Ainda em 2018, em consonância com as prioridades e os objetivos da iniciativa definidos pelo programa anual de trabalho 16 , as atividades acima descritas continuarão a oferecer oportunidades para que mais organizações de acolhimento e de envio possam beneficiar de atividades de reforço das capacidades e de assistência técnica e mais voluntários para a ajuda da UE serão destacados em países fora da UE.
As atividades de comunicação continuarão a promover a iniciativa Voluntários para a Ajuda da UE e serão coligidos mais dados sobre o impacto da iniciativa para os voluntários e as organizações participantes. A rede de voluntários para a ajuda da UE continuará a ser reforçada, incluindo a realização de um seminário da rede para as organizações que participam na iniciativa e um seminário para permitir que os voluntários partilhem as experiências do seu destacamento no terreno, bem como a criação de ligações mais estreitas com o setor humanitário. Os ensinamentos retirados destes eventos apoiarão a continuação do desenvolvimento da iniciativa.
Estas ações deverão ser realizadas durante o atual período de execução, até ao final de 2020. O objetivo consiste em agilizar processos, simplificar procedimentos administrativos, melhorar o apoio às organizações interessadas, promover as oportunidades de financiamento e partilhar histórias de sucesso.
No âmbito da preparação da via a seguir no próximo Quadro Financeiro Plurianual para 2021-2027, a Comissão propôs a integração da iniciativa Voluntários para a Ajuda da UE no Corpo Europeu de Solidariedade, a fim de maximizar as sinergias e o impacto e conseguir uma maior simplificação.
Para mais informações sobre a iniciativa Voluntários para a Ajuda da UE, consultar: http://ec.europa.eu/echo/what/humanitarian-aid/eu-aid-volunteers_en
Decisão de Execução da Comissão C(2016) 8989 de 6.1.2017, relativa à adoção do programa de trabalho para 2017 e ao financiamento para a execução da iniciativa Voluntários para a Ajuda da EU.

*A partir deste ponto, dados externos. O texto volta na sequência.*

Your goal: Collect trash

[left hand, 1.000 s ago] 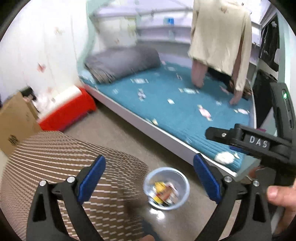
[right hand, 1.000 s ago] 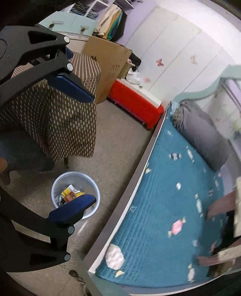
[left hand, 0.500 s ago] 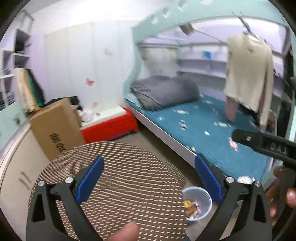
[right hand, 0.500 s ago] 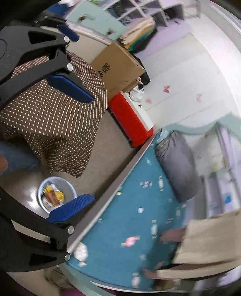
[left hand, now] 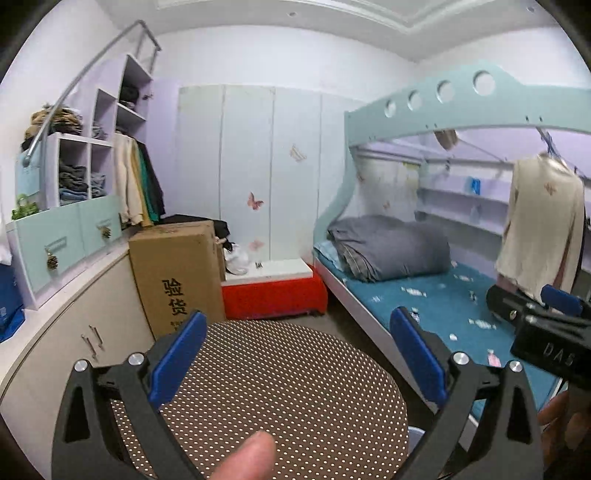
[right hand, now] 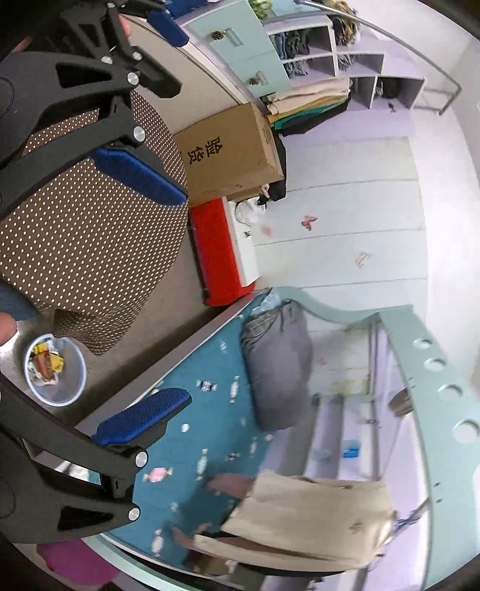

A repartição das tarefas entre a Comissão e a Agência de Execução relativa à Educação, ao Audiovisual e à Cultura (EACEA) tem por base a Decisão C(2013) 9189 da Comissão, de 18 de dezembro de 2013, que delega poderes na Agência de Execução relativa à Educação, ao Audiovisual e à Cultura com vista à realização de tarefas de execução de programas da União no domínio da educação, audiovisual e cultura, incluindo, em especial, a execução das dotações inscritas no orçamento da União e das contribuições do FED.